= Patient Specific Talus Spacer =

3D-printed bone implant

In February 2021, the U.S. Food and Drug Administration (FDA) approved the Patient Specific Talus Spacer 3D-printed talus implant for humanitarian use. The Patient Specific Talus Spacer is the first in the world and first of its kind implant to replace the talus; the bone in the ankle joint that connects the leg and the foot. The implant is used for the treatment of avascular necrosis (AVN) of the ankle joint, a serious and progressive condition that causes the death of bone tissue stemming from a lack of blood supply to the area. The implant provides a joint sparing alternative to other surgical interventions commonly used in late stage AVN that may disable motion of the ankle joint.

== Medical uses ==
The Patient Specific Talus Spacer is a 3D printed implant that can be used in talus replacement surgery. The talus spacer is made for each recipient individually modeled from computed tomography (CT) imaging and is fitted to a recipient's specific anatomy. During the replacement surgery, the recipient's talus bone is removed and replaced with the implant, which is made from cobalt chromium alloy. This procedure’s intention is to improve motion and reduce pain for AVN patients who would otherwise require ankle arthrodesis or amputation procedures.

== History ==
The FDA reviewed data for the Patient Specific Talus Spacer through the humanitarian device exemption (HDE) process. A Humanitarian Use Device (HUD) is a device that is intended to benefit people by treating or diagnosing a disease or condition that affects not more than 8,000 individuals in the U.S. per year.

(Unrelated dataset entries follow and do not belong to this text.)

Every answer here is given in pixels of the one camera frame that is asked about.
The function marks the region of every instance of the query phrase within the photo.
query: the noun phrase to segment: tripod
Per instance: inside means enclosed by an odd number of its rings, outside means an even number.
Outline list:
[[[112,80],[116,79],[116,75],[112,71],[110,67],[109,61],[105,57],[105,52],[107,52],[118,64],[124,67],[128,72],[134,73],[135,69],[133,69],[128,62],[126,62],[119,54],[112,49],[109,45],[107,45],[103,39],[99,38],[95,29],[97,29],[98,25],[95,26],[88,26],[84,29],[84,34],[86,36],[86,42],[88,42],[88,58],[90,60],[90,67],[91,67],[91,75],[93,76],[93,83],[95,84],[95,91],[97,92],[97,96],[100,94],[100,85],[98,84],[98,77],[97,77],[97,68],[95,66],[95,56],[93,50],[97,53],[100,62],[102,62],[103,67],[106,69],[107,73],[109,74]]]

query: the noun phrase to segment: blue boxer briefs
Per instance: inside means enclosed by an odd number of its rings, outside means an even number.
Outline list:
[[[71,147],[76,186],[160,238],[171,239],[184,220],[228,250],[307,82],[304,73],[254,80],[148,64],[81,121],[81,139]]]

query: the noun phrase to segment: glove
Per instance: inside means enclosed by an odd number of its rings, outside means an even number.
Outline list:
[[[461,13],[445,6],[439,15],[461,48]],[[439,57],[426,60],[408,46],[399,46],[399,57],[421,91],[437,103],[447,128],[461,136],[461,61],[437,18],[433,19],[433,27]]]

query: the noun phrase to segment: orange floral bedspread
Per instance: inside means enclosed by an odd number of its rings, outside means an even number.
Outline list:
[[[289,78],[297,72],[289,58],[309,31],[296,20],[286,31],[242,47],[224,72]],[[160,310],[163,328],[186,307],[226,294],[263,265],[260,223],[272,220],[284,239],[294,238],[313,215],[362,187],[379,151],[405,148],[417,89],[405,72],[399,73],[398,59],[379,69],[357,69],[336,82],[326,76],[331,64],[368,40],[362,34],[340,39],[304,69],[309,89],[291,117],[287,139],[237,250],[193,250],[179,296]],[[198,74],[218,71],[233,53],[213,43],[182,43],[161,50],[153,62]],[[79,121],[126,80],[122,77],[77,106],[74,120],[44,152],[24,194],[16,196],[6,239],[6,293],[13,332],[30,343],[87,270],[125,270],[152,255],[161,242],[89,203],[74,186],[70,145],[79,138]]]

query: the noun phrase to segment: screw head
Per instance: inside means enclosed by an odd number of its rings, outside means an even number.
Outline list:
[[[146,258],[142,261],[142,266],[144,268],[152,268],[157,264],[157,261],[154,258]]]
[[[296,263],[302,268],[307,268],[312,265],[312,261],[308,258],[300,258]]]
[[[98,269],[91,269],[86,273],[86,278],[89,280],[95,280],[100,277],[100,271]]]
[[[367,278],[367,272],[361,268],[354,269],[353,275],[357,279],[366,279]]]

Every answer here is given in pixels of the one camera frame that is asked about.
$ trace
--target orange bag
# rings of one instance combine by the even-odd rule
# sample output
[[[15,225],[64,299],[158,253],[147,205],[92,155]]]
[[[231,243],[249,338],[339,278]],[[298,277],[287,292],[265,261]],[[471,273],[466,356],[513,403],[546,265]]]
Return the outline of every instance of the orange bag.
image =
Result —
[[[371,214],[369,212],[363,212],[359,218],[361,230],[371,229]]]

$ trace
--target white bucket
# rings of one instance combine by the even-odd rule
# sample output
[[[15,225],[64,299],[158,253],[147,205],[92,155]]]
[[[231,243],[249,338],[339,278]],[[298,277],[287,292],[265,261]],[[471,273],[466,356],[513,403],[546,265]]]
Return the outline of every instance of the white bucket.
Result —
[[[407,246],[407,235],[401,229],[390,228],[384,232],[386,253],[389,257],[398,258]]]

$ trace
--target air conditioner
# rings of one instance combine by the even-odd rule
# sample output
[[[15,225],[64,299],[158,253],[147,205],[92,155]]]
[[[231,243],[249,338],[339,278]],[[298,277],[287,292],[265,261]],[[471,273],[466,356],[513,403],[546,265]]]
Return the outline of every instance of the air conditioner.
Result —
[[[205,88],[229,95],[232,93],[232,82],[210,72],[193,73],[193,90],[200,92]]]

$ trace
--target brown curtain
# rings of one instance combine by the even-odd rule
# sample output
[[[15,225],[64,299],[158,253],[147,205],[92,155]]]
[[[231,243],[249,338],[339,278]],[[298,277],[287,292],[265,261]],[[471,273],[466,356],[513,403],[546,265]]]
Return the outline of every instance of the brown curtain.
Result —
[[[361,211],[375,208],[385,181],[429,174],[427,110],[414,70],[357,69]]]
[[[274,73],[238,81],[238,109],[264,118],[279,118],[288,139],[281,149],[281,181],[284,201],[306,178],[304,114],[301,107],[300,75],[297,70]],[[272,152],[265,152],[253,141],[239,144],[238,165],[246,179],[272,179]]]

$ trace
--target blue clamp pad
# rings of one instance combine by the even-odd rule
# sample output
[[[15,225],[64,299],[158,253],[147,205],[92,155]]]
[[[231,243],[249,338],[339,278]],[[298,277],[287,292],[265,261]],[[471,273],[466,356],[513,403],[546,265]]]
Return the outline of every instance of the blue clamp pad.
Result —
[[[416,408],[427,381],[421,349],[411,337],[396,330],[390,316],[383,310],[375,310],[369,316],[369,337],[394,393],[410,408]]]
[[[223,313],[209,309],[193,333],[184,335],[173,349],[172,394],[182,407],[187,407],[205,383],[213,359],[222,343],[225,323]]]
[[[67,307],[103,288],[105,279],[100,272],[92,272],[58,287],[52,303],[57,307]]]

Data supporting the safety and probable benefit of the Patient Specific Talus Spacer include results from 31 patients and 32 talus replacement surgeries (one patient had operations on both ankles) with the implant. At three years post-operation, the average reported pain decreased from "moderate to severe" prior to surgery to "mild" post-surgery, and average range of motion in the ankle joint also improved. These measures were assessed using standard subjective scoring systems for pain and functionality.

By the three-year mark, out of 32 cases, there were three reported additional surgeries. The most common reported adverse events were pain and scar tissue at the surgery site.

The FDA granted the HDE approval of the Patient Specific Talus Spacer to Additive Orthopaedics, LLC.